- What is needed -
Report every line below that holds the word "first".

- Raw data -
= = = =
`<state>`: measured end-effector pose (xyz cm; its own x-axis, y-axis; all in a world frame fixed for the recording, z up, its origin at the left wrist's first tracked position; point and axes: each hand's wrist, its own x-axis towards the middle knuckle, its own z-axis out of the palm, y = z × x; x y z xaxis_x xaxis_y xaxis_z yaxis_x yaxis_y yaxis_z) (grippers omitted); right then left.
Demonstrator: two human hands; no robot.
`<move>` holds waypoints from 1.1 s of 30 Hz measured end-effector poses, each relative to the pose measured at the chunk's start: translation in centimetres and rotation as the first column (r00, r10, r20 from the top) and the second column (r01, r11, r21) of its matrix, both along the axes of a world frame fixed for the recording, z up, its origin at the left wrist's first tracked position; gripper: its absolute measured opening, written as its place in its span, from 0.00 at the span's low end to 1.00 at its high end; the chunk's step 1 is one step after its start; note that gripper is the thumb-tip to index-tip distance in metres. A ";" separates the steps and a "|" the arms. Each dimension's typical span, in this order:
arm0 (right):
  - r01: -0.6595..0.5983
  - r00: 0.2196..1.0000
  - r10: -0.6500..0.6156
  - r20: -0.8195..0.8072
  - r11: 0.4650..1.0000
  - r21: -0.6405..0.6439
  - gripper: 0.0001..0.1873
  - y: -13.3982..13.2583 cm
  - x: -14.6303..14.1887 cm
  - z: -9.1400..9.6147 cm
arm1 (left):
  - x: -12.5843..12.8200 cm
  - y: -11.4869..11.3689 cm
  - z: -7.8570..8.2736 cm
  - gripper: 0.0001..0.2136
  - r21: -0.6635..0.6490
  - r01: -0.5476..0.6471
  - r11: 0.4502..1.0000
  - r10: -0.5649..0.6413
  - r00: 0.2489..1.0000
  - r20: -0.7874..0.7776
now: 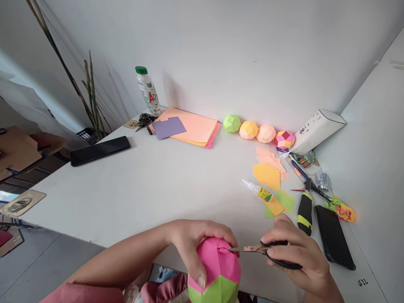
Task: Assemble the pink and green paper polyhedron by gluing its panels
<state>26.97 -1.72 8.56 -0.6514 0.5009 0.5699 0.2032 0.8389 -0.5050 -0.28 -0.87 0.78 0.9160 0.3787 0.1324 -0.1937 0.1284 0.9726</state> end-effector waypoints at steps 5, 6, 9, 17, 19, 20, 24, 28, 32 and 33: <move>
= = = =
- Answer for this exercise -
`<state>`: measured end-effector pose (xyz cm; its own x-axis, y-axis; all in a world frame fixed for the recording, z up, its origin at the left wrist's first tracked position; point and axes: each hand's wrist, its own x-axis towards the middle knuckle, its own z-axis out of the palm, y = z × x; x y z xaxis_x xaxis_y xaxis_z yaxis_x yaxis_y yaxis_z) (grippers omitted); right then left.
`<move>` holds waypoints from 1.1 s of 30 Hz measured end-effector poses, each relative to the pose measured at the chunk's start: translation in centimetres and rotation as the first column (r00, r10, r20 from the top) and the second column (r01, r11, r21) of its matrix, both along the axes of a world frame fixed for the recording, z up, its origin at the left wrist's first tracked position; gripper: its absolute measured opening, written as its place in its span, from 0.00 at the span's low end to 1.00 at its high end; the chunk's step 1 is one step after its start; note that gripper is the thumb-tip to index-tip distance in metres. A ";" separates the steps and a "|" the arms. Each dimension's typical span, in this order:

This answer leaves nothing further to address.